PCI DSS 4.0 Data Flow Diagram (DFD)とは、カード会員データ環境における情報の流れを可視化し、セキュリティ要件を満たすための設計・検証手段である。
概要

PCI DSS(Payment Card Industry Data Security Standard)は、クレジットカード取引に関わる全ての組織が遵守すべき共通セキュリティ基準を定めた。4.0版では、環境の複雑化とクラウド・APIベースのサービス拡大に対応するため、データフロー図(DFD)の作成を義務付けた。DFDは、カード会員データ(CHD)や支払処理情報がどこで生成され、保存され、転送されるかを論理的に示すことで、スコープ決定とリスク評価を体系化する。
役割と機能

DFDは主に次の目的で利用される。
1. スコープ決定:カード会員データが流れる経路を明確にし、PCI DSS対象外領域を除外できる。
2. コントロール設計:データフローごとに必要なセキュリティ対策(暗号化、アクセス制御、監査ログ等)を割り当てる。
3. 監査支援:認定機関が環境全体を把握しやすくなるため、検証プロセスの効率化に寄与する。
4. 継続的改善:システム変更時にDFDを更新することで、リスク管理サイクルを維持できる。
特徴

- ノードと接続点:データストア(DB)、処理ユニット(POS、決済ゲートウェイ)、外部エンティティ(カード発行銀行)などを図示。
- 階層化設計:高レベルで全体像を把握しつつ、必要に応じて詳細レイヤーへ展開できる柔軟性がある。
- 標準記号の採用:ISO/IEC 27001等と整合性を保ちつつ、業界固有のシンボル(カード発行機関・決済処理サービス)を併用することが多い。
- 物理・論理両面:ネットワークトポロジー図とは異なり、実際のハードウェア構成ではなく、情報フローそのものに焦点を当てる。
現在の位置づけ

PCI DSS 4.0は、リスクベースのコンプライアンスモデルを採用している。
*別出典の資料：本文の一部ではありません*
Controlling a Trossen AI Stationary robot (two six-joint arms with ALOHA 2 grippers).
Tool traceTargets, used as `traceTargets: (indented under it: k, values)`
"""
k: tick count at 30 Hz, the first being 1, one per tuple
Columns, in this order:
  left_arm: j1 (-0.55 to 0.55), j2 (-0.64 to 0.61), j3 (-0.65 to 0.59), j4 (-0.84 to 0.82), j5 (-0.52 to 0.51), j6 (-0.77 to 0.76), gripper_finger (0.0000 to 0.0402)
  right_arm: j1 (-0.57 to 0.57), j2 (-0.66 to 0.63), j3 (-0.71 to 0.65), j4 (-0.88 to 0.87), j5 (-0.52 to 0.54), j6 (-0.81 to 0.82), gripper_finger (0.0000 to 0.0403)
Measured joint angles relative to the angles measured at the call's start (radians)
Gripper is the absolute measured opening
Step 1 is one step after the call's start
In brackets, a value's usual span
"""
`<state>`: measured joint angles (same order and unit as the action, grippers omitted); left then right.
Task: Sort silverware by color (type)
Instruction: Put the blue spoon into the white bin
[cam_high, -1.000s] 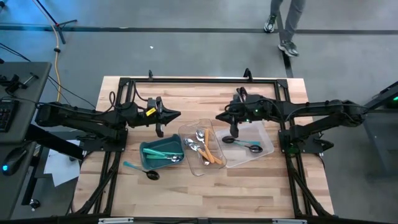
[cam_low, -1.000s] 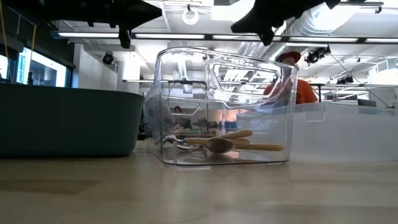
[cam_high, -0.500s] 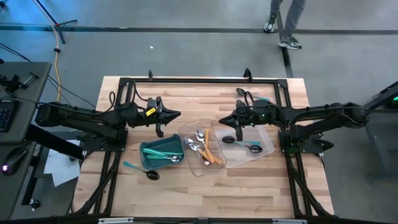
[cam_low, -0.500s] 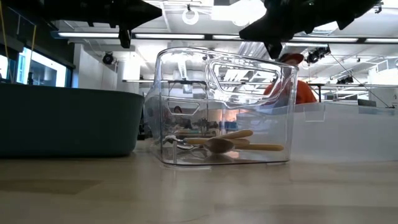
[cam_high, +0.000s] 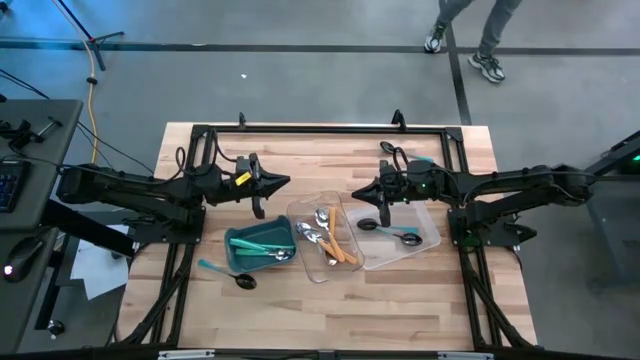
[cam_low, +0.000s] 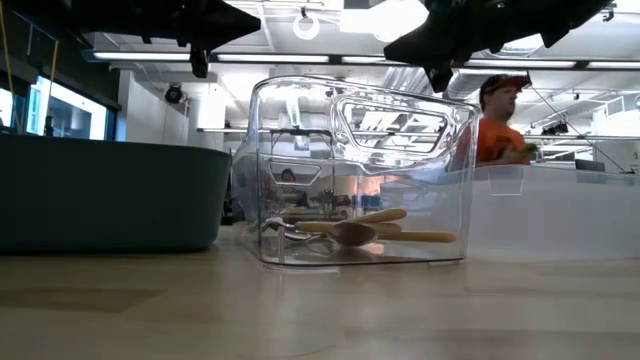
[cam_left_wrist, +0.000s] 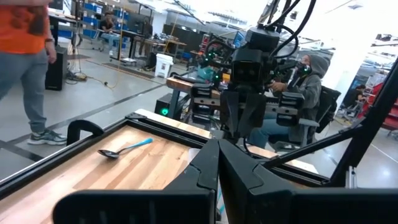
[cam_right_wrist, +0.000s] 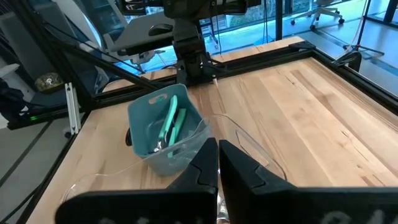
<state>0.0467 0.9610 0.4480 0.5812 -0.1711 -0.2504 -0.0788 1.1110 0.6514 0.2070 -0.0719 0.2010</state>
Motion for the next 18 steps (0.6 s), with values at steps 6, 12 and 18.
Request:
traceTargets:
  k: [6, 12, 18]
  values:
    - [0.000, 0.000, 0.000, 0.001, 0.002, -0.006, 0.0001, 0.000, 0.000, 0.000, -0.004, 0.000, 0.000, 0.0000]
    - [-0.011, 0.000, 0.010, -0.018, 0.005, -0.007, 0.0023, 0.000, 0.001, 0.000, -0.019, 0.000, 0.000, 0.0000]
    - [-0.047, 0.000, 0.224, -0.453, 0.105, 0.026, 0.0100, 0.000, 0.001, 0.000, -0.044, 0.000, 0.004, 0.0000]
DFDはこの枠組みで「スコープと境界」を定義する不可欠なツールとなっており、多くの認証機関が提出資料として必須化している。近年では、マイクロサービスやAPIベースのオープンバンキング環境への適応を支援するため、DFD作成に自動生成ツールやクラウドネイティブ設計パターンを組み込むケースが増えている。また、継続的監査(Continuous Compliance)やDevSecOpsの実践に合わせて、DFDはリアルタイムで更新されることが推奨されている。これらの動向から、DFDは単なる設計図ではなく、PCI DSSコンプライアンスを維持するための運用資産として位置付けられている。